驚くべき
まず、バカでも大新聞の社説が書ける、という事例を以下に示す。
麻生氏ナチス発言 撤回で済まない重大さ
何度読み返しても驚くべき発言である。もちろん麻生太郎副総理兼財務相が憲法改正に関連してナチス政権を引き合いに「あの手口、学んだらどうかね」と語った問題だ。麻生氏は1日、ナチスを例示した点を撤回したが、「真意と異なり誤解を招いた」との釈明は無理があり、まるで説得力がない。まず国会できちんと説明するのが最低限の責務だ。
麻生氏の発言は改憲と国防軍の設置などを提言する公益財団法人「国家基本問題研究所」(桜井よしこ理事長)が東京都内で開いた討論会にパネリストとして出席した際のものだ。要約するとこうなる。

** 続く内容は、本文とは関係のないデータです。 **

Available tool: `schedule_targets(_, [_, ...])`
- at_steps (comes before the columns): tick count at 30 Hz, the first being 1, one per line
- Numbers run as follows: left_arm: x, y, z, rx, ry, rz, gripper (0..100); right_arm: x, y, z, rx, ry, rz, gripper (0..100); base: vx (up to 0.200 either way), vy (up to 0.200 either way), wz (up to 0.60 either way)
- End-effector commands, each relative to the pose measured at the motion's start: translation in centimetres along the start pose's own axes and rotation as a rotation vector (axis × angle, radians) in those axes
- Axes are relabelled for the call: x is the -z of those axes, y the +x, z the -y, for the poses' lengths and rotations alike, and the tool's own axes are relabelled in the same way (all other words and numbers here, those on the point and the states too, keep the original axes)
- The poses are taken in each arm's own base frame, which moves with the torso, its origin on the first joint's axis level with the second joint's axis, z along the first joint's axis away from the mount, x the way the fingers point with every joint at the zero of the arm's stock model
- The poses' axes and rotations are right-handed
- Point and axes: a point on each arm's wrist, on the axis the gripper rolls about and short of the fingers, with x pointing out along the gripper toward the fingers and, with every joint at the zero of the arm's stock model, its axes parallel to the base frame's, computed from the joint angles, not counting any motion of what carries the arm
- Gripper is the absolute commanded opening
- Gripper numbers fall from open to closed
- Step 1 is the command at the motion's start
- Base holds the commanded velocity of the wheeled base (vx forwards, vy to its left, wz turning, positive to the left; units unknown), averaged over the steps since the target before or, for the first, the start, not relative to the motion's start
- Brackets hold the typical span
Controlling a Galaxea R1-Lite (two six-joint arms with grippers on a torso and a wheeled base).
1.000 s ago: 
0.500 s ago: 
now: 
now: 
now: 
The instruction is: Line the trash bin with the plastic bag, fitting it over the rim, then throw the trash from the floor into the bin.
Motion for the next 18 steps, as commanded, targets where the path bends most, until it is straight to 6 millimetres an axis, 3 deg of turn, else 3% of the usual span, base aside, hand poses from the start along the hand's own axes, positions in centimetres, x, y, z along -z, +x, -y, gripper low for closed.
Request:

戦前のドイツではワイマール憲法という当時、欧州でも先進的な憲法の下で選挙によってヒトラーが出てきた。憲法がよくてもそういうことはある。日本の憲法改正も狂騒の中でやってほしくない。ドイツではある日気づいたらワイマール憲法がナチス憲法に変わっていた。誰も気づかないで変わった。あの手口、学んだらどうかね−−。
「憲法がよくても……」までは間違っているとは思わない。問題はその後だ。「ナチス憲法」とは、実際には憲法ではなくワイマール憲法の機能を事実上停止させ、ナチス独裁体制を確立させた「全権委任法」と呼ばれる法律を指しているとみられる。麻生氏の史実の押さえ方もあいまいだが、この変化が後に戦争とユダヤ人虐殺につながっていったのは指摘するまでもなかろう。
いずれにしても麻生氏はそんな「誰も気づかぬうちに変わった手口」を参考にせよと言っているのだ。そうとしか受け止めようがなく、国際的な常識を著しく欠いた発言というほかない。麻生氏は「喧騒(けんそう)にまぎれて十分な国民的議論のないまま進んでしまったあしき例として挙げた」と弁明しているが、だとすれば言葉を伝える能力自体に疑問を抱く。
憲法改正には冷静な議論を重ねる熟議が必要だと私たちも主張してきたところだ。しかし、麻生氏は討論会で自民党の憲法改正草案は長期間かけてまとめたとも強調している。そうしてできた草案に対し、一時的な狂騒の中で反対してほしくない……本音はそこにあるとみるのも可能である。
米国のユダヤ人人権団体が批判声明を出す一方、野党からは閣僚辞任を求める声も出ている。当然だろう。これまでも再三、麻生氏の発言は物議をかもしてきたが、今回は、先の大戦をどうみるか、安倍政権の歴史認識が問われている折も折だ。「言葉が軽い」というだけでは済まされない。
2日からの臨時国会で麻生氏に対する質疑が必要だ。安倍晋三首相も頬かぶりしている場合ではない。(2013年08月02日 毎日新聞)
「何度読み返しても驚くべき発言である。」とは、いったい何を何度も読み返したのか?
まさかあの、文脈から切り離された「一部分」であるまい。仮にも新聞記者なら当然、すでに報じられている「全文」を読んでいるハズだ。それで、〈「誰も気づかぬうちに変わった手口」を参考にせよと言っているのだ。そうとしか受け止めようがなく〉という結論に達したのであれば、「驚くべき」は、この記事を書いた記者の言語感覚、読解力の欠如こそだ。呑気に他人の「言葉を伝える能力自体に疑問を抱」いている場合ではない。
バカにも新聞の社説を書く自由はあるのかも知れない。しかし厄介なのは、それがいまだ少なからぬ「権威」を持っていることだ。
麻生副総理とイデオロギー的に対立する連中は、この明らかな「曲解」に目を瞑り、「敵」を貶める材料としてニュース=権威を活用する。また、情報リテラシーのない者たちは、がんらい思考することに怠慢なので、発言の真意などもはやどうでもよく、「権威」を表面的に模倣することで何事かを言った気になる。そのくせ「政治家は発言に責任を持つべき」などと、まるで空虚で無責任な紋切り型を口にしながら、庶民=善、国家権力=悪という、己の知性サイズに合った単純な二元論を上書き保存し、「権力者」の揚げ足を取ったことに幼稚な快哉を叫ぶのだ。
そうして大衆の間に、ある傾向の“空気”(塩野七生)が醸成され、動かぬものとなる。これは、いわゆる「従軍慰安婦」問題と同じ構造だ。
こんな下品でくだらないことを、日本の新聞はいまだ性懲りもなくやっているのだ。
我々はこの情報操作にこそ危機感を持つべきであり、怒りの矛先を向けなければならないはずだ。